>>>>
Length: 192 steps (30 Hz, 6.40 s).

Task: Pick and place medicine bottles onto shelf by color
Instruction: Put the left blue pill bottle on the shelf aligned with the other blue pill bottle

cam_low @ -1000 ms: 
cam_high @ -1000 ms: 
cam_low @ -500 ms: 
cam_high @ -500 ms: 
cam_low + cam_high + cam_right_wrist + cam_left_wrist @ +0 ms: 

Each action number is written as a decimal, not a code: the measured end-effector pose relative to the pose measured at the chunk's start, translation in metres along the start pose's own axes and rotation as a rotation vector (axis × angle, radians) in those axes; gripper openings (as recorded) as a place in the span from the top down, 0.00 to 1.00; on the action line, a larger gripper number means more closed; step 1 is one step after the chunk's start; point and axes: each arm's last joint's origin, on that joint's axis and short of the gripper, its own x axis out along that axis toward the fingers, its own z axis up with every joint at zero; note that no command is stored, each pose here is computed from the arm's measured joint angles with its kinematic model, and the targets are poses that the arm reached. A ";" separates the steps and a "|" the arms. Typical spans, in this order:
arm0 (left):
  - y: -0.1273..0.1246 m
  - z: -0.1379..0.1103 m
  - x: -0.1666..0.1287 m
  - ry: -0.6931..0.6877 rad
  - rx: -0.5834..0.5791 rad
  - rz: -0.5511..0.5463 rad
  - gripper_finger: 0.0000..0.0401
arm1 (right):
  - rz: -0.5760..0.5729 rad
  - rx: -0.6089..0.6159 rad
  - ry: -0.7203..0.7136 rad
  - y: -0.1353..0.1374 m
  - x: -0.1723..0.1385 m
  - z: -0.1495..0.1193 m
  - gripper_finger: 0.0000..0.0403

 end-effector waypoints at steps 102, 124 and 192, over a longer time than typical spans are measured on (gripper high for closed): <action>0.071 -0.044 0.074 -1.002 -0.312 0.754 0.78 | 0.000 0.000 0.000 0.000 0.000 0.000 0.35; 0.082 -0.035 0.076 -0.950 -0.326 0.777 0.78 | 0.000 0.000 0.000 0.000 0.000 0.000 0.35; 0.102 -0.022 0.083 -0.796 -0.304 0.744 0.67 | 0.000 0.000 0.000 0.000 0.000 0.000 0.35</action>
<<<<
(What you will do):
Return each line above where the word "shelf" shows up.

(Written response):
Task: Pick and place medicine bottles onto shelf by color
Instruction: Put the left blue pill bottle on the shelf aligned with the other blue pill bottle

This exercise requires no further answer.